What the task requires
Tally the lines below containing "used" and report only the total.

Given entries

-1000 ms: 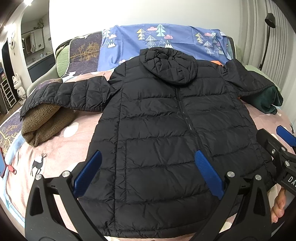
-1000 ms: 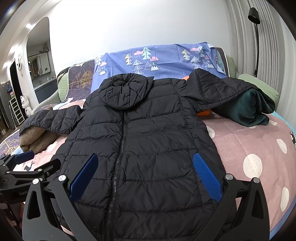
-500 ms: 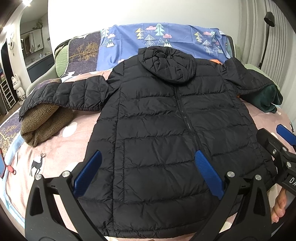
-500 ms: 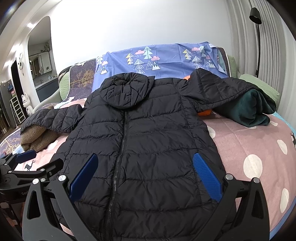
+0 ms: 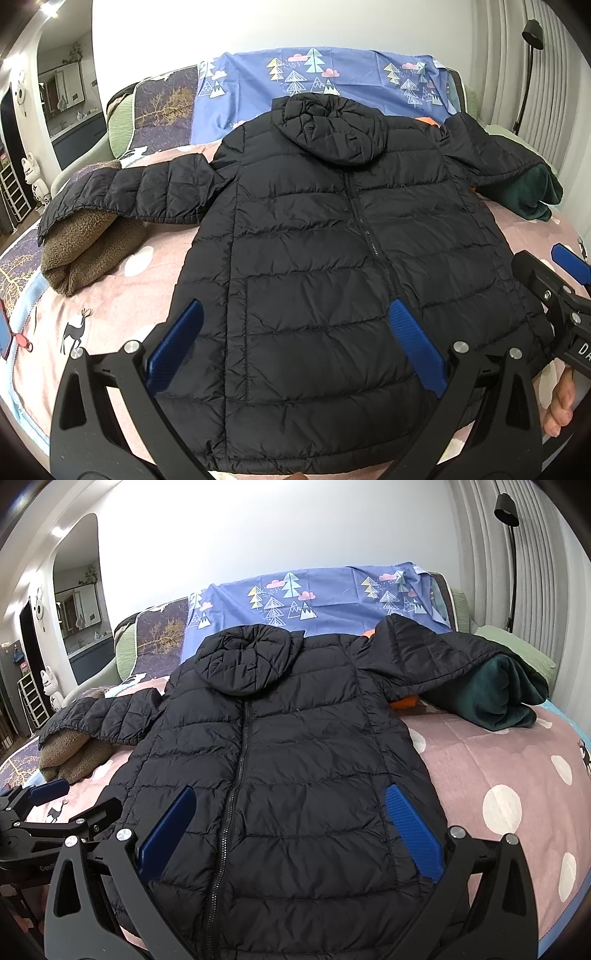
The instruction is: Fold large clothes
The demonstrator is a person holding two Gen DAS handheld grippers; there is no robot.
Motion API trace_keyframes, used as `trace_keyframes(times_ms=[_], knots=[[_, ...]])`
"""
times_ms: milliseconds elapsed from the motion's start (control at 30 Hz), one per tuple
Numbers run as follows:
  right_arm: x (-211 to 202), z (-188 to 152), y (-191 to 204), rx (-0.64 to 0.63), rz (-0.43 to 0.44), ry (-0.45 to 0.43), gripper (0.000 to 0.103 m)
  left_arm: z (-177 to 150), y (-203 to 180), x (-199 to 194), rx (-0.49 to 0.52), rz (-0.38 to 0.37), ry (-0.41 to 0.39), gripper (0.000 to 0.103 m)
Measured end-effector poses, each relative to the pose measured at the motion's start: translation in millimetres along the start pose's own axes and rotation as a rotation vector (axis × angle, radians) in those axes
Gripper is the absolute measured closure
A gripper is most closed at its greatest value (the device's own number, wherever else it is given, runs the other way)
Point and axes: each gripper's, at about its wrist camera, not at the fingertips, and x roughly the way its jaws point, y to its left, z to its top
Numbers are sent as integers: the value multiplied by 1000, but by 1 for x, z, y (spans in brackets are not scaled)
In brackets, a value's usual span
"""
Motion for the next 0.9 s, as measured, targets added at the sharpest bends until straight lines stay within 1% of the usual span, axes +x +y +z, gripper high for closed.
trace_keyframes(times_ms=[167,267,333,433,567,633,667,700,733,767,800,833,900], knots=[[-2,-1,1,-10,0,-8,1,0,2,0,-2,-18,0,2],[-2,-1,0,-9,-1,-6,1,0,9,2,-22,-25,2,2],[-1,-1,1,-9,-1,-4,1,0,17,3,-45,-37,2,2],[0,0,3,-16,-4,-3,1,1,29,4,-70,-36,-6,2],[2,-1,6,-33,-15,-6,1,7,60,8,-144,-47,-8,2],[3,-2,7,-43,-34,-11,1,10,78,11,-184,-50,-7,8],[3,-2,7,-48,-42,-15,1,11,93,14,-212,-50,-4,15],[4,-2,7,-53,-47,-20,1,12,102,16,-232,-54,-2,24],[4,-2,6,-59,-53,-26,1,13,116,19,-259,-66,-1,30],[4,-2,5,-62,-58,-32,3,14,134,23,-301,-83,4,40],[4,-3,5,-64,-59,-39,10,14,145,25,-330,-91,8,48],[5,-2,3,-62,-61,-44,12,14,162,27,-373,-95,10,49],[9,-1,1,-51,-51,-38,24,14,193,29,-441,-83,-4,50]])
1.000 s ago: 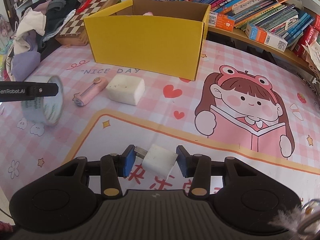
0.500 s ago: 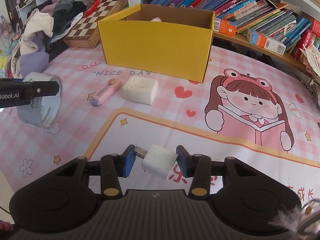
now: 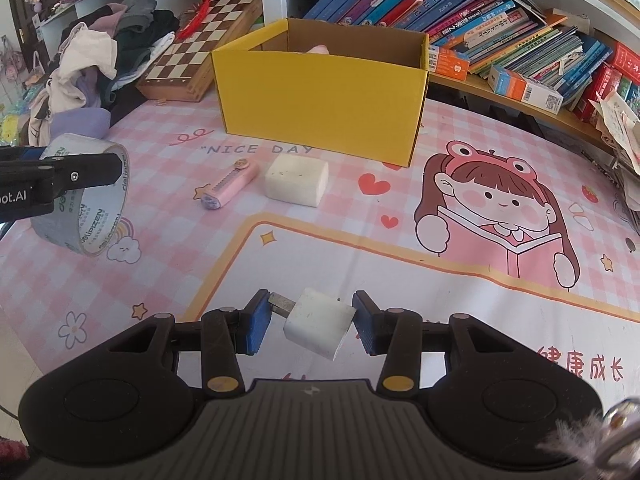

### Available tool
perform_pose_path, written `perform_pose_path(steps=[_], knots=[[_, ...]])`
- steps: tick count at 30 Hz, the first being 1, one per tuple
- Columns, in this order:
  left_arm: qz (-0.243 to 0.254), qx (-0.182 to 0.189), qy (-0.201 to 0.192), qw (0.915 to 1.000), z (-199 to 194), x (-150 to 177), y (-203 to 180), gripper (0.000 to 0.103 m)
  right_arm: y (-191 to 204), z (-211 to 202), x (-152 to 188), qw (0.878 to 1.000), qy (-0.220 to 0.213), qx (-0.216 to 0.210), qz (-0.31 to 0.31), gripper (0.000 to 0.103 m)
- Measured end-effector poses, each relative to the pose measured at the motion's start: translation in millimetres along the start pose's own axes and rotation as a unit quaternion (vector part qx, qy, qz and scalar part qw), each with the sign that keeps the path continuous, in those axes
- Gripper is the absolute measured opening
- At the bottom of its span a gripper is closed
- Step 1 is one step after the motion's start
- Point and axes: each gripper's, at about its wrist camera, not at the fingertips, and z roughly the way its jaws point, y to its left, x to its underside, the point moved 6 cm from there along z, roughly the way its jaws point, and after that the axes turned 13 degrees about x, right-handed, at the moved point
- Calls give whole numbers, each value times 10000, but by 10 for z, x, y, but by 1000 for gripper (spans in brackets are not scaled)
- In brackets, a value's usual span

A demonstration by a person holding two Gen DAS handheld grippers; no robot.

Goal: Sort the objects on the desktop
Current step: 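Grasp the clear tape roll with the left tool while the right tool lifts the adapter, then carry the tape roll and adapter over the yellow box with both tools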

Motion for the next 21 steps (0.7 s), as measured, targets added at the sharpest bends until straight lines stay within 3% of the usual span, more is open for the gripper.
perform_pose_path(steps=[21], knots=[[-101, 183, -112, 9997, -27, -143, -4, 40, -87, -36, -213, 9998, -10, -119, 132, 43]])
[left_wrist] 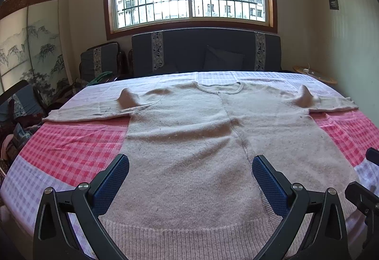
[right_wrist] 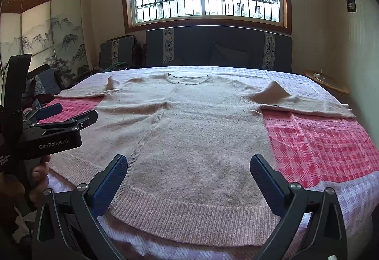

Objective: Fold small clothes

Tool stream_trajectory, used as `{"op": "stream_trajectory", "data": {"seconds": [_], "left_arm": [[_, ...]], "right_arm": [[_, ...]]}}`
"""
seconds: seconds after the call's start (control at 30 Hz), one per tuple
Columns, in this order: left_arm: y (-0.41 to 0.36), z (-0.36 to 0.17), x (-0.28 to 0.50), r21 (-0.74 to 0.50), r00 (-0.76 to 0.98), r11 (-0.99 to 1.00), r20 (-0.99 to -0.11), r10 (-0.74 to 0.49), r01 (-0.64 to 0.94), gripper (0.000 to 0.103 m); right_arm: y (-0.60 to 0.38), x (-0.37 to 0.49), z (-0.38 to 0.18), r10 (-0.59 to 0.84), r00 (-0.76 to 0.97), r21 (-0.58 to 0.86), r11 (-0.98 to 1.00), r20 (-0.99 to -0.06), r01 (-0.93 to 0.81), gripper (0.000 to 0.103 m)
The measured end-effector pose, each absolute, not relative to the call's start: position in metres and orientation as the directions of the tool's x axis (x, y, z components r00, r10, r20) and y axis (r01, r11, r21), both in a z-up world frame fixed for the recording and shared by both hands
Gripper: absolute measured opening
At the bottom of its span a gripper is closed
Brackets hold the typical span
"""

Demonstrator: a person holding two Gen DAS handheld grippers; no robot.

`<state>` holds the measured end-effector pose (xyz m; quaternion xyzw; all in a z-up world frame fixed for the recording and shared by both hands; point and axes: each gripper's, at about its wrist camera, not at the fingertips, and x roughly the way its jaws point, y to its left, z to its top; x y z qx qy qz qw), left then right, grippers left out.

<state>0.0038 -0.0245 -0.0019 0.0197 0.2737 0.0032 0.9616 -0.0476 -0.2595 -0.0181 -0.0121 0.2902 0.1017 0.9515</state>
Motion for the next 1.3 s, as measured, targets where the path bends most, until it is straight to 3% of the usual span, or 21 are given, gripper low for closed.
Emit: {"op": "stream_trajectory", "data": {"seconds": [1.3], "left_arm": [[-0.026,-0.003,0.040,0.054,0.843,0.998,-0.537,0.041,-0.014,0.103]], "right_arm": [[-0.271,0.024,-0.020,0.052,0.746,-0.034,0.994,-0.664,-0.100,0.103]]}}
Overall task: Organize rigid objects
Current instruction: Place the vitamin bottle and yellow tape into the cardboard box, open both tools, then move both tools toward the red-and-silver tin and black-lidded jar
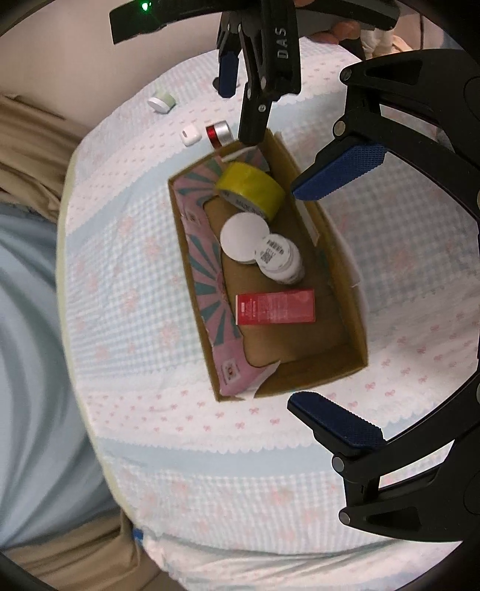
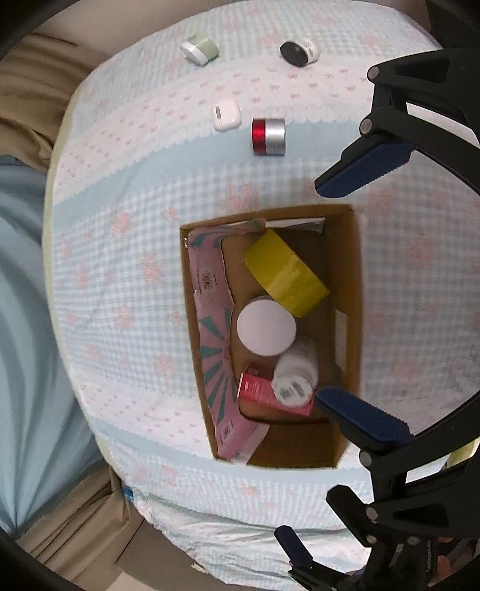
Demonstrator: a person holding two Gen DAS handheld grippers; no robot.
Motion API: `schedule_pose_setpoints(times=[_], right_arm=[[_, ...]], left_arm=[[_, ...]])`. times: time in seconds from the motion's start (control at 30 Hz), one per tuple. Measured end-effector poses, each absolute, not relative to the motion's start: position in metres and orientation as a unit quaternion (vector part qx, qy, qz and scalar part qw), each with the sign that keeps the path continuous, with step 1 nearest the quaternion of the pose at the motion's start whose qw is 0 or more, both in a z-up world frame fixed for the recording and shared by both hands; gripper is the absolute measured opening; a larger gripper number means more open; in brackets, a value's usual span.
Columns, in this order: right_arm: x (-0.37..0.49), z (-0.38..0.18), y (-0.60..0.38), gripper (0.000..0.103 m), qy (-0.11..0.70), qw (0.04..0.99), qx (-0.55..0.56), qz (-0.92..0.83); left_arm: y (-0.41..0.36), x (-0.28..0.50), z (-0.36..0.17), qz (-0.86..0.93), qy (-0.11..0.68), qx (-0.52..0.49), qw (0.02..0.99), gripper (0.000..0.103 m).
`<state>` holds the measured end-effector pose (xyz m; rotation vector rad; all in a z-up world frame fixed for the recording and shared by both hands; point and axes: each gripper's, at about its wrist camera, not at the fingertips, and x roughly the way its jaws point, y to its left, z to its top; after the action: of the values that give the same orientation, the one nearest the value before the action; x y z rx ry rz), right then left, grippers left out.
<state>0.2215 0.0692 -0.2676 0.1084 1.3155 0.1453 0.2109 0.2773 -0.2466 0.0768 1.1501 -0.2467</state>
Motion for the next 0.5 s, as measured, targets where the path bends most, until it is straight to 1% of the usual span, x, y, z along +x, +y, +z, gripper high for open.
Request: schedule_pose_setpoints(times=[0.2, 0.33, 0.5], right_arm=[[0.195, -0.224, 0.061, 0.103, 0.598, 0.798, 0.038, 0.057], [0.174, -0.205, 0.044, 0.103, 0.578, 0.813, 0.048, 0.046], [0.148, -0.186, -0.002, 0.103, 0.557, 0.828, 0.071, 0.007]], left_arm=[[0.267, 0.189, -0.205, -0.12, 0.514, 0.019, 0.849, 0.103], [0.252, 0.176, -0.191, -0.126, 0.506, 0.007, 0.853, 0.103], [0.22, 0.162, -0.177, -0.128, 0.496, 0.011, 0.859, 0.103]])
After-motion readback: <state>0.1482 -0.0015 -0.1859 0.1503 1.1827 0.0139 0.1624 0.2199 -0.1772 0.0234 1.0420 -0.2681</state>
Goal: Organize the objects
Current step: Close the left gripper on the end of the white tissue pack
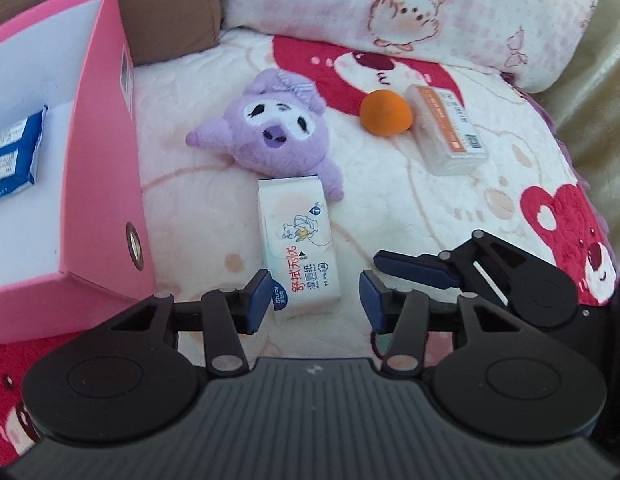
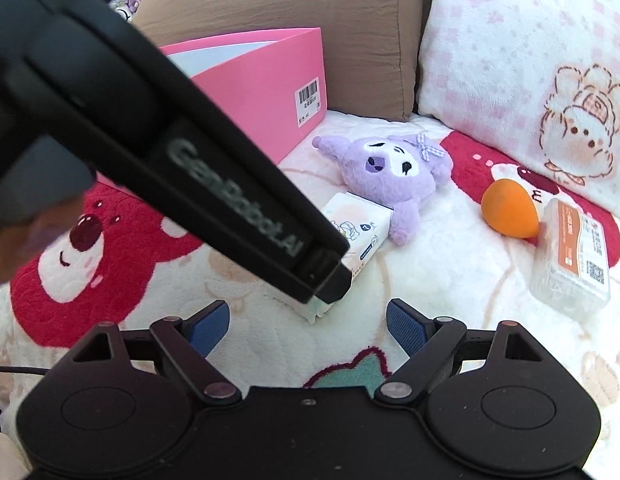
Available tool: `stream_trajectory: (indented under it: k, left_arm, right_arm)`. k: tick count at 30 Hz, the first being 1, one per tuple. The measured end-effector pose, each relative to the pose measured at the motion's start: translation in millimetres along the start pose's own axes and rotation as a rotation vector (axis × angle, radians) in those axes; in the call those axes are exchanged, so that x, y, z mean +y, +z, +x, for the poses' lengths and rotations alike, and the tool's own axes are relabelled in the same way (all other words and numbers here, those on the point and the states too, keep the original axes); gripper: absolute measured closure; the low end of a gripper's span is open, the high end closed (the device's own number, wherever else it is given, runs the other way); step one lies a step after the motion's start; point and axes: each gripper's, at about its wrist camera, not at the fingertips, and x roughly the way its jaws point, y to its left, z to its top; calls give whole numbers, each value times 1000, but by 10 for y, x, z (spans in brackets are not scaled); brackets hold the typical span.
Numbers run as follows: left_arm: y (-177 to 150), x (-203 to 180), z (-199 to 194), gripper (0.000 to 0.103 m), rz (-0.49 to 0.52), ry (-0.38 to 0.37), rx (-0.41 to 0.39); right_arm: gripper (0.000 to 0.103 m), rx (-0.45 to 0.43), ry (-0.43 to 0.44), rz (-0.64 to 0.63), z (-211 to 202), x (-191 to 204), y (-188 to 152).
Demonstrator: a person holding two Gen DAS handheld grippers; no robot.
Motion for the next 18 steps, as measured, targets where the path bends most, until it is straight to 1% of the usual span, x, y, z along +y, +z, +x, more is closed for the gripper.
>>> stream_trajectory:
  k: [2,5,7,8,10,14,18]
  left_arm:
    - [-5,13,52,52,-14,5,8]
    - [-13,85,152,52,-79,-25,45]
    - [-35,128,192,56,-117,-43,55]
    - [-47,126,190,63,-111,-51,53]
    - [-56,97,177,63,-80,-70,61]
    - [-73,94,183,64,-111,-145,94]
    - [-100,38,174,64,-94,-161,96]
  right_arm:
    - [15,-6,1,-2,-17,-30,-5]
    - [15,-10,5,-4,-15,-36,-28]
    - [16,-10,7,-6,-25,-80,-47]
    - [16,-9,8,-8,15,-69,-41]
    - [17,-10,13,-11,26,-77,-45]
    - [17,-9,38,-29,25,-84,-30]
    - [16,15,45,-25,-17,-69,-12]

Result for this exercise
2